1. Navigate to Resources > Apps > SaaS and select Settings.
2. Select SAML Metadata > Download SAML Metadata and complete the tasks.

   Setting	Description
   SAML Metadata	Copy and save the Identity Provider metadata and the Service Provider metadata. Select the links and open a browser instance with the XML data. Configure your third-party identity provider with this information.
   Signing Certificate	Copy the signing certificate that includes all the code in the text area. You can also download the certificate to save it as a TXT file.

3. Select Generate CSR and complete the tasks for requesting a digital identity certificate (SSL certificate) from your certificate authority.
   This request identifies your company, domain name, and public key. The third-party certificate authority uses it for issuing the SSL certificate. To update the metadata, upload the signed certificate.

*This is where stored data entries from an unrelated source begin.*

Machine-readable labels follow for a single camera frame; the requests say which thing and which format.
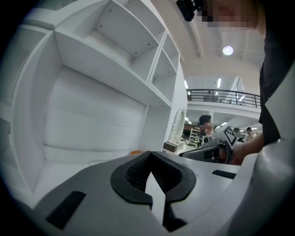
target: round ceiling light
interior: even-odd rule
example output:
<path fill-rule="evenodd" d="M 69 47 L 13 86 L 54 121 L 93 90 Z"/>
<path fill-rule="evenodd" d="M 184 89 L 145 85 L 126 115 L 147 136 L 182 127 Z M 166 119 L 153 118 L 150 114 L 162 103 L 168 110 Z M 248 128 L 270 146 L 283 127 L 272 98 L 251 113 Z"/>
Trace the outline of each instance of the round ceiling light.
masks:
<path fill-rule="evenodd" d="M 225 46 L 223 48 L 223 54 L 226 55 L 226 56 L 232 55 L 233 52 L 234 52 L 234 49 L 231 46 Z"/>

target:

   Setting - New Certificate	Description
   Common Name	Enter the fully qualified domain name for the organization's server.
   Organization	Enter the name of the company that is legally registered.
   Department	Enter the department in your company that the certificate references.
   City	Enter the city where the organization is legally located.
   State / Province	Enter the state or province where the organization legally resides.
   Country	Enter the legal country of residence for the organization.
   Key Generation Algorithm	Select an algorithm used to sign the CSR.
   Key Size	Select the number of bits used in the key. Select 2048 or larger. RSA key sizes smaller than 2048 are considered insecure.

   Setting - Replace a Certificate	Setting
   Upload SSL Certificate	Upload the SSL certificate received from your third-party certificate authority.
   Certificate Signing Request	Download the certificate signing request (CSR). Send the CSR to the third-party certificate authority.